MIT’s CROMA group brings together researchers from media arts, architecture, and chemical engineering. The group “aims at developing technologies and use case scenarios for building responsive, programmable, and energy-smart architectural components.” Their “smart organic window” project proposes the use of electrochromic organic polymers to enable touch- and motion-sensitive brise-soleil techniques.
A basic premise of this work is that a programmable and responsive façade element can not only be aesthetically provocative and improve energy-efficiency of architecture, but also has the potential to alter the ways we relate to buildings and surfaces, opening exciting avenues for new kinds of interaction and experience, and requiring new skills and competencies in the fields of design, architecture, and engineering. (CROMA)
I’m curious to see what kinds of game design and storytelling projects will emerge out of CROMA’s research. A variable-opacity responsive window is pretty amazing, but the radical step is using such a window to articulate a ruleset or open up new vectors for communication…

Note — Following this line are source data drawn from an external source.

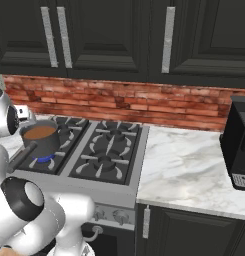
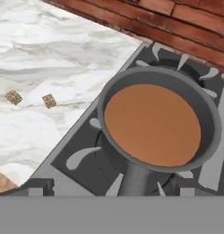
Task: Pick up the sugar cube(s) and place them in the saucepan with hot chocolate.
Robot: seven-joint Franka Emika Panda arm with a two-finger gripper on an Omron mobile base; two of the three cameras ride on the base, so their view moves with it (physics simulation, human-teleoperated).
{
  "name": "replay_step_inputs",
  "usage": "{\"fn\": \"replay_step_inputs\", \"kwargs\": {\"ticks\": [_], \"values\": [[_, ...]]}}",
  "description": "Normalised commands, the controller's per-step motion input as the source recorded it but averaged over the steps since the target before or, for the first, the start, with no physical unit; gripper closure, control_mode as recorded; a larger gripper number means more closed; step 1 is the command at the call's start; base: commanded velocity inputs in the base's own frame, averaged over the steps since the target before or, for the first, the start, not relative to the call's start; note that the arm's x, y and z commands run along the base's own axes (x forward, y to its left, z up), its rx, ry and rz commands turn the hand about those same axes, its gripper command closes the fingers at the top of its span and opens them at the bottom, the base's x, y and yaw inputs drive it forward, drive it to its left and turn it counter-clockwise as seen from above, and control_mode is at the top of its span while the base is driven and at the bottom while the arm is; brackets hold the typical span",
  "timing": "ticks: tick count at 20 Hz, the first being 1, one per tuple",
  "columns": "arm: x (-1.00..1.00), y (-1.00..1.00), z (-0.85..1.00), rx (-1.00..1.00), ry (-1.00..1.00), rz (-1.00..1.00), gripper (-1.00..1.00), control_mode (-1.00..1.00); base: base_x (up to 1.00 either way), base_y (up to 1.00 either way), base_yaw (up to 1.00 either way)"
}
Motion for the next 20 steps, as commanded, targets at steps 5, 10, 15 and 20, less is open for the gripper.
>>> {"fn": "replay_step_inputs", "kwargs": {"ticks": [5, 10, 15, 20], "values": [[-0.33, 0.19, 0.02, 0.0, 0.0, 0.14, -1.0, -1.0, 0.0, 0.0, 0.0], [-0.38, 0.28, 0.03, 0.0, 0.0, 0.15, -1.0, -1.0, 0.0, 0.0, 0.0], [-0.37, 0.46, 0.08, -0.04, 0.03, 0.1, -1.0, -1.0, 0.0, 0.0, 0.0], [-0.13, 0.58, 0.0, -0.13, 0.18, 0.02, -1.0, -1.0, 0.0, 0.0, 0.0]]}}
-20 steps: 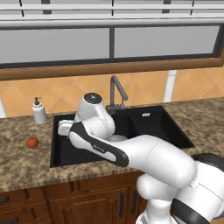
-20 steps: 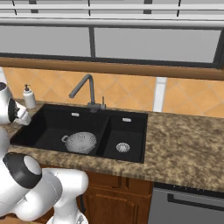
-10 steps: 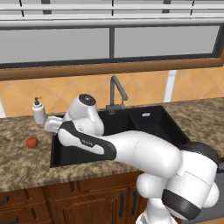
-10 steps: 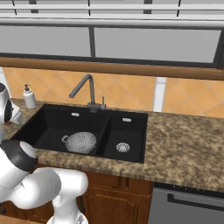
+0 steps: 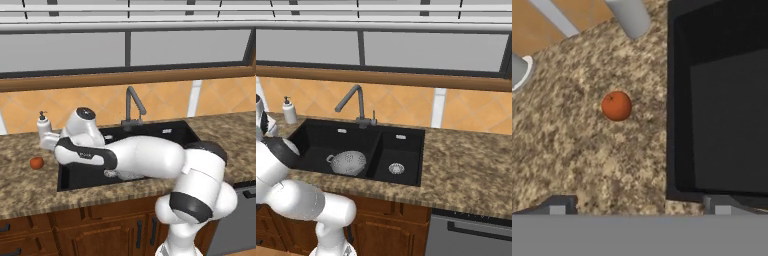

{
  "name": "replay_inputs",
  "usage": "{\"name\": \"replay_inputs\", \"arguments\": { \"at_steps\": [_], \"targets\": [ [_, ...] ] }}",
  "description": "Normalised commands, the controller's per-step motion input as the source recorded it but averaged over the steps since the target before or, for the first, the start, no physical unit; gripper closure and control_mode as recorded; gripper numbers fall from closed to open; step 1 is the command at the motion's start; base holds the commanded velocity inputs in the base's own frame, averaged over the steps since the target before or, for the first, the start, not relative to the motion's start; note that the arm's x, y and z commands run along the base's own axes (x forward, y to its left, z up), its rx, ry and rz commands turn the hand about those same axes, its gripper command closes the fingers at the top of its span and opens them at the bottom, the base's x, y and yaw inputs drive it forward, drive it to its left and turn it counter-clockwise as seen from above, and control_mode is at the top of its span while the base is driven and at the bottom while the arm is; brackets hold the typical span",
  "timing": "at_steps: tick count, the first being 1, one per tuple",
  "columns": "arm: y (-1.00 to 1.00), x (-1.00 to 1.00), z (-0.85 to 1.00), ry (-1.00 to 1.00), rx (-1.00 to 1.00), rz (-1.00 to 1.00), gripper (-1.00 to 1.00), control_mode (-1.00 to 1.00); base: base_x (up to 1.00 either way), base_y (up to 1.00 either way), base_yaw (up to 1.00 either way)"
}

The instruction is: Put the colander in the sink, put the orange in the colander, and turn on the sink faucet and pour water over the colander.

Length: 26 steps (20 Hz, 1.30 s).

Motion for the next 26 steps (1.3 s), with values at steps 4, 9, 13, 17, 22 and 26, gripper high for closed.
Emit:
{"name": "replay_inputs", "arguments": {
  "at_steps": [4, 9, 13, 17, 22, 26],
  "targets": [
    [0.26, 0.33, -0.14, 0.0, -0.02, 0.0, -1.0, -1.0, 0.0, 0.0, 0.0],
    [0.35, 0.06, -0.21, 0.03, -0.01, 0.0, -1.0, -1.0, 0.0, 0.0, 0.0],
    [0.25, 0.27, -0.3, 0.03, -0.05, 0.0, -1.0, -1.0, 0.0, 0.0, 0.0],
    [0.16, 0.3, -0.34, 0.0, -0.1, 0.0, -1.0, -1.0, 0.0, 0.0, 0.0],
    [0.32, 0.27, -0.17, 0.0, -0.06, 0.0, -1.0, -1.0, 0.0, 0.0, 0.0],
    [0.36, 0.26, 0.0, 0.0, -0.02, 0.0, -1.0, -1.0, 0.0, 0.0, 0.0]
  ]
}}
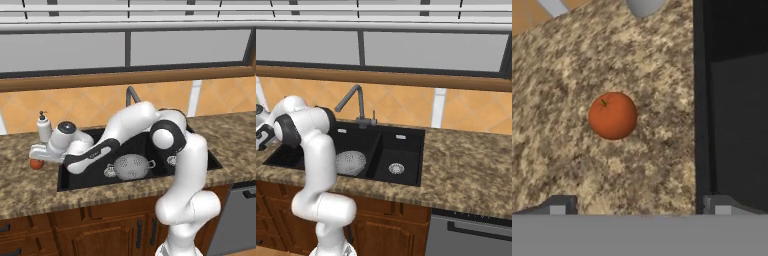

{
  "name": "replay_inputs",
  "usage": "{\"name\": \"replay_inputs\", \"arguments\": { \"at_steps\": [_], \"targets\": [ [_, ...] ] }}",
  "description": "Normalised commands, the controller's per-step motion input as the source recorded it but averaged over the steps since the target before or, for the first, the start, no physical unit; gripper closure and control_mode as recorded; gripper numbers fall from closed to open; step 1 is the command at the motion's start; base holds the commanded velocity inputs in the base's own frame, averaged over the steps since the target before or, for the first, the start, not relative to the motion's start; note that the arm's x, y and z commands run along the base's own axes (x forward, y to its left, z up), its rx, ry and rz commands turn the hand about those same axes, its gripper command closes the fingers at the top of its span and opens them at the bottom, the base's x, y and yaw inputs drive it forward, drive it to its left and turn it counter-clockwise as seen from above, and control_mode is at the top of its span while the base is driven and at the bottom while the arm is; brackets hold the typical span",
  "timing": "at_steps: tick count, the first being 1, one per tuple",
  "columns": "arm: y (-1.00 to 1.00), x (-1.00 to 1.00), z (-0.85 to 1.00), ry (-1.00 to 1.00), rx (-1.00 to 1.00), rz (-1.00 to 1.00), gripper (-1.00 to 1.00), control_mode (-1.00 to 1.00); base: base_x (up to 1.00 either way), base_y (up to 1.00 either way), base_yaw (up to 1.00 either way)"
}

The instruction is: Put the colander in the sink, put the orange in the colander, and turn on the sink faucet and pour water over the colander.

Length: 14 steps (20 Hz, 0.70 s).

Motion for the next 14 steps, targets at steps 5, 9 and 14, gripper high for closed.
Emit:
{"name": "replay_inputs", "arguments": {
  "at_steps": [5, 9, 14],
  "targets": [
    [0.34, 0.23, 0.0, 0.03, -0.06, 0.0, -1.0, -1.0, 0.0, 0.0, 0.0],
    [0.03, 0.31, 0.0, 0.02, -0.12, 0.0, -1.0, -1.0, 0.0, 0.0, 0.0],
    [0.0, 0.34, 0.0, 0.02, -0.12, 0.0, -1.0, -1.0, 0.0, 0.0, 0.0]
  ]
}}
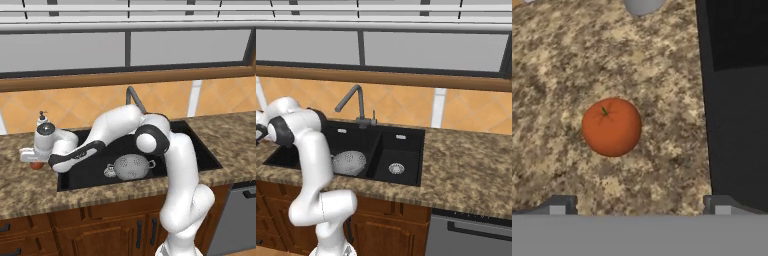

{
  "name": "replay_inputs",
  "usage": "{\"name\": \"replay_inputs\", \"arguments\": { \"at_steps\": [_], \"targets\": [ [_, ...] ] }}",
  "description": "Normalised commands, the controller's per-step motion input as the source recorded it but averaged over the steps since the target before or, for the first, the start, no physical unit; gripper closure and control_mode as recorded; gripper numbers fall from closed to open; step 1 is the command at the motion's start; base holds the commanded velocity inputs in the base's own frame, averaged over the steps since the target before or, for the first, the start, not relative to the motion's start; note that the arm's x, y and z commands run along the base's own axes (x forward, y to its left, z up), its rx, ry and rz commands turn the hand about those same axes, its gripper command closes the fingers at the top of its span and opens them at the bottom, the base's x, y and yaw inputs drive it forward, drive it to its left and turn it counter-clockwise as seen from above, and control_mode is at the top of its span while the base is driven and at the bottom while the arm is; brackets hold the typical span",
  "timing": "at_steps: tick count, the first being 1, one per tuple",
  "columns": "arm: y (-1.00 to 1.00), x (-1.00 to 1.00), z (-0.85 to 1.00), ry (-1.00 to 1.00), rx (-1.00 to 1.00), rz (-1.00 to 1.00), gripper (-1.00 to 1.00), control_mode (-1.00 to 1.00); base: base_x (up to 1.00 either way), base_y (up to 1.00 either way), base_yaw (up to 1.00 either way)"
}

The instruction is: Put the colander in the sink, put the orange in the colander, and turn on the sink faucet and pour water over the colander.

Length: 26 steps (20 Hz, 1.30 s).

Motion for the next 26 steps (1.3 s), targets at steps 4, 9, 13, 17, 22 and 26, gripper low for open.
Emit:
{"name": "replay_inputs", "arguments": {
  "at_steps": [4, 9, 13, 17, 22, 26],
  "targets": [
    [0.0, 0.31, -0.05, 0.02, -0.08, 0.0, -1.0, -1.0, 0.0, 0.0, 0.0],
    [0.02, 0.3, -0.09, 0.01, -0.01, 0.0, -1.0, -1.0, 0.0, 0.0, 0.0],
    [0.15, 0.22, -0.15, 0.0, 0.0, 0.0, -1.0, -1.0, 0.0, 0.0, 0.0],
    [0.21, 0.12, -0.19, 0.0, 0.0, 0.0, -1.0, -1.0, 0.0, 0.0, 0.0],
    [0.18, 0.15, -0.19, 0.0, 0.0, 0.0, -1.0, -1.0, 0.0, 0.0, 0.0],
    [0.11, 0.1, -0.26, 0.01, 0.0, 0.0, -1.0, -1.0, 0.0, 0.0, 0.0]
  ]
}}
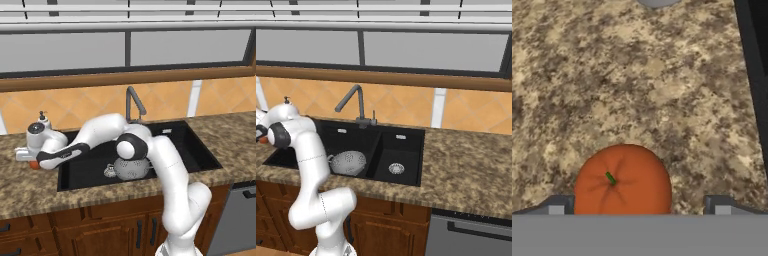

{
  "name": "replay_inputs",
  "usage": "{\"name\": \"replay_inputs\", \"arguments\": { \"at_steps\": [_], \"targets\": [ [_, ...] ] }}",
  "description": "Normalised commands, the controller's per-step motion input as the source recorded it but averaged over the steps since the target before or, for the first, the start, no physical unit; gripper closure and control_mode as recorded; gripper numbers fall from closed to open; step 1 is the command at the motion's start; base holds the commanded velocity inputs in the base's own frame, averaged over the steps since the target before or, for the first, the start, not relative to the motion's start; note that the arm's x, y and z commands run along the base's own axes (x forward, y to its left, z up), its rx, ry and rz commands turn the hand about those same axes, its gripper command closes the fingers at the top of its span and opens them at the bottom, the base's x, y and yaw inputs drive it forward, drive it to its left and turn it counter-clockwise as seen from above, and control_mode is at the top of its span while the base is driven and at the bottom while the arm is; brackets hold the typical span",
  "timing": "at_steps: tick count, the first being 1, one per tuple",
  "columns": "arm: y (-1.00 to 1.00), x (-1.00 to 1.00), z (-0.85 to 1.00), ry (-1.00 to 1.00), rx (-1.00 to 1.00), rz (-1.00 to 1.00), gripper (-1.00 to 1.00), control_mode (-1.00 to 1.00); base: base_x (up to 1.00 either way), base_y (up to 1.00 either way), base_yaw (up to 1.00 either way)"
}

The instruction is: Put the colander in the sink, put the orange in the colander, and turn on the sink faucet and pour water over the colander.

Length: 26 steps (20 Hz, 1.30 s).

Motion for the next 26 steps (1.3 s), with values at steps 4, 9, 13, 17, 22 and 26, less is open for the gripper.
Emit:
{"name": "replay_inputs", "arguments": {
  "at_steps": [4, 9, 13, 17, 22, 26],
  "targets": [
    [0.13, 0.21, -0.29, 0.04, 0.0, 0.0, -1.0, -1.0, 0.0, 0.0, 0.0],
    [0.1, 0.12, -0.29, 0.05, 0.0, 0.0, -1.0, -1.0, 0.0, 0.0, 0.0],
    [0.05, 0.0, -0.41, 0.13, 0.0, 0.0, -1.0, -1.0, 0.0, 0.0, 0.0],
    [0.06, 0.01, -0.37, 0.1, 0.0, 0.0, 1.0, -1.0, 0.0, 0.0, 0.0],
    [-0.04, -0.04, -0.08, 0.02, 0.0, 0.0, 1.0, -1.0, 0.0, 0.0, 0.0],
    [-0.24, -0.27, -0.1, 0.0, 0.0, 0.0, 1.0, -1.0, 0.0, 0.0, 0.0]
  ]
}}
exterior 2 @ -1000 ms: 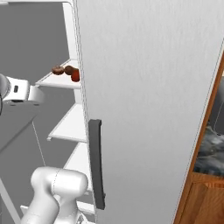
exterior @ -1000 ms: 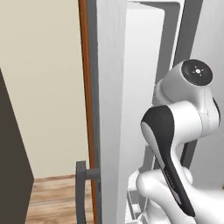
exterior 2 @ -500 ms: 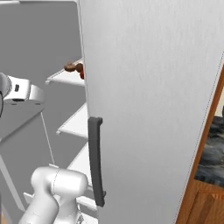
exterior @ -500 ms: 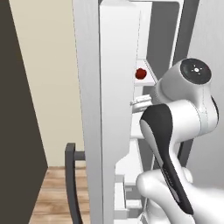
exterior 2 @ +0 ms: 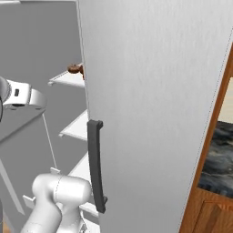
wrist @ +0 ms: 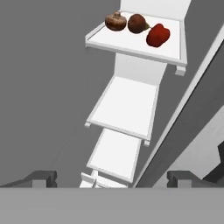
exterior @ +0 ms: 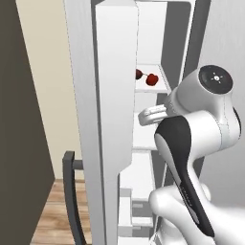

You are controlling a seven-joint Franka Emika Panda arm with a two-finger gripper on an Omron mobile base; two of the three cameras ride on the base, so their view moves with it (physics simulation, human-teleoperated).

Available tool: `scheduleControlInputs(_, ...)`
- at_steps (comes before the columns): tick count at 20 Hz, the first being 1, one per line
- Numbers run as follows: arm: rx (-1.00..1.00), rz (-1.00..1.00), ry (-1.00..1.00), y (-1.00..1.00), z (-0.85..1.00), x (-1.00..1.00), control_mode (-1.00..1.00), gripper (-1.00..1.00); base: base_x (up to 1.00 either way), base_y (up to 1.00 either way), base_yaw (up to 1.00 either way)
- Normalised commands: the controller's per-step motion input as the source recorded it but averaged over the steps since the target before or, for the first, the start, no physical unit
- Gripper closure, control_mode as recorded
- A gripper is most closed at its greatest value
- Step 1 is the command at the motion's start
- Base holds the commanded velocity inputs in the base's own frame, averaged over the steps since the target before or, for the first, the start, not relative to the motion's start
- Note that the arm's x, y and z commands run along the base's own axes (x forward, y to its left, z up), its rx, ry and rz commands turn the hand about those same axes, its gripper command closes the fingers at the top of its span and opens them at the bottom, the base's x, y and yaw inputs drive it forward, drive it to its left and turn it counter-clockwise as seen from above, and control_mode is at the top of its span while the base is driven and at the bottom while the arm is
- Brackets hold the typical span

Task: Take the pear, bell pepper, and mushroom from the freezer and place them in the bowl on the counter.

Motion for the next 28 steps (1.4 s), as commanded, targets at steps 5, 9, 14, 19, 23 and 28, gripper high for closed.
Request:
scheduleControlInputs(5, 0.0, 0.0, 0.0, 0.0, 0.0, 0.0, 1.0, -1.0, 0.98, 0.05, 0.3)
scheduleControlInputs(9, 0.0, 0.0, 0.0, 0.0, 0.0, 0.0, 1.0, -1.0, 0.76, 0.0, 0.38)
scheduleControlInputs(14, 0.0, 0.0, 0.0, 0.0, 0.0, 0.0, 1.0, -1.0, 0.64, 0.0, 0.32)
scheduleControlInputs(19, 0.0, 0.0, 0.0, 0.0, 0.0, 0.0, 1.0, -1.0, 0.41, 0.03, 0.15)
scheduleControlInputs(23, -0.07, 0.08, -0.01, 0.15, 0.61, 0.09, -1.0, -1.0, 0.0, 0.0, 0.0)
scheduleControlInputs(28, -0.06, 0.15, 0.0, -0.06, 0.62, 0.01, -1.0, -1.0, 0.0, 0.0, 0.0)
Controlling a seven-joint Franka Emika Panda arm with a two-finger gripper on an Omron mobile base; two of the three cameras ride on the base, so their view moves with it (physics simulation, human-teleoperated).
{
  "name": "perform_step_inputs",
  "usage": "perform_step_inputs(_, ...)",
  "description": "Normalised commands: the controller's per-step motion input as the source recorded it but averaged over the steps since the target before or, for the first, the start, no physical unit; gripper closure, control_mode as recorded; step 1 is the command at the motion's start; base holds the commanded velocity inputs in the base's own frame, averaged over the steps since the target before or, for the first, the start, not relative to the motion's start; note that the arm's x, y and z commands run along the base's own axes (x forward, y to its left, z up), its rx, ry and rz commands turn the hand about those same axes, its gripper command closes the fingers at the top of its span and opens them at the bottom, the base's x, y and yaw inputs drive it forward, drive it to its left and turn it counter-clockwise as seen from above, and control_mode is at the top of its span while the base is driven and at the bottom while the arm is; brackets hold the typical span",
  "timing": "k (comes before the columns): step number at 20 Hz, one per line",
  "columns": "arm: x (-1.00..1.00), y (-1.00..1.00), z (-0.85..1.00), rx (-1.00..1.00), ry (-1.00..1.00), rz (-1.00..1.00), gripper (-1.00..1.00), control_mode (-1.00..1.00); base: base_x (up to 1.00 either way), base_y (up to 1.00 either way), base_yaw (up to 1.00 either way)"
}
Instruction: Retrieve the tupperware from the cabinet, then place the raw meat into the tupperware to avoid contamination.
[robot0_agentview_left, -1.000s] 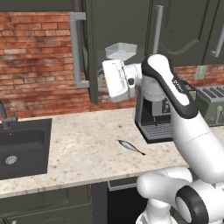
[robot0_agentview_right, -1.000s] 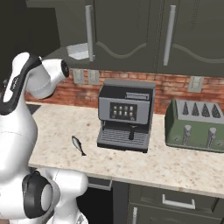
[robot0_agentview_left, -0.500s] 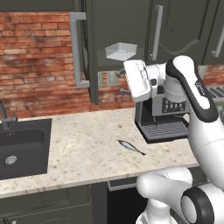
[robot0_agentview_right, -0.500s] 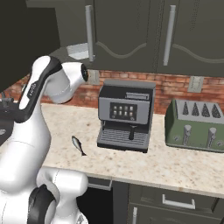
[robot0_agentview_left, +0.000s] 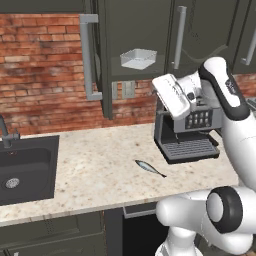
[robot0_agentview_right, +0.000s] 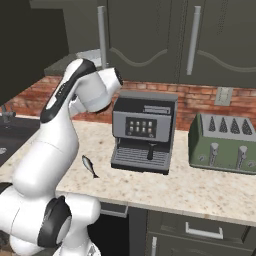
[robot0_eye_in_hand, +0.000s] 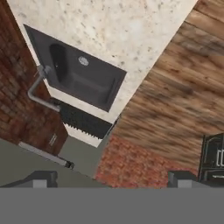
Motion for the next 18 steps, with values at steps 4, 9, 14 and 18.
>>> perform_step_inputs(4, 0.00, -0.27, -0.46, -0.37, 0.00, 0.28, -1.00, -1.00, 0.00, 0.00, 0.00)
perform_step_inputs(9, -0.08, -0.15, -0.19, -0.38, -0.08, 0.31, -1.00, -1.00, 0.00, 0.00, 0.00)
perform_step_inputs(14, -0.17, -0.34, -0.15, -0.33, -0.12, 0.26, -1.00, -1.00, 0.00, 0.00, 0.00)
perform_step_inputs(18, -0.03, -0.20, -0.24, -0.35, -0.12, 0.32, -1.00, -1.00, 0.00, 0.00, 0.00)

I met Eric Gradman at a meeting of the recently-formed Transmedia LA group; his enthusiasm and sense of humor are as infectious in person as they are in his work. Gradman’s “uncomfortably augmented reality” project, CLOUD MIRROR, is currently on show at the Sundance festival.
The CLOUD MIRROR is an interactive augmented reality art installation… Live video captured by a camera and is re-projected on the wall behind the camera, functioning like a “magic mirror.” But the CLOUD MIRROR software alters the images on the way to the screen. It runs an algorithm that tracks faces from frame to frame and also examines each frame for 2D barcodes printed on attendee badges. By pairing each face with a badge, and each badge id with a database row, the CLOUD MIRROR can identify by name whoever is standing in front of the installation.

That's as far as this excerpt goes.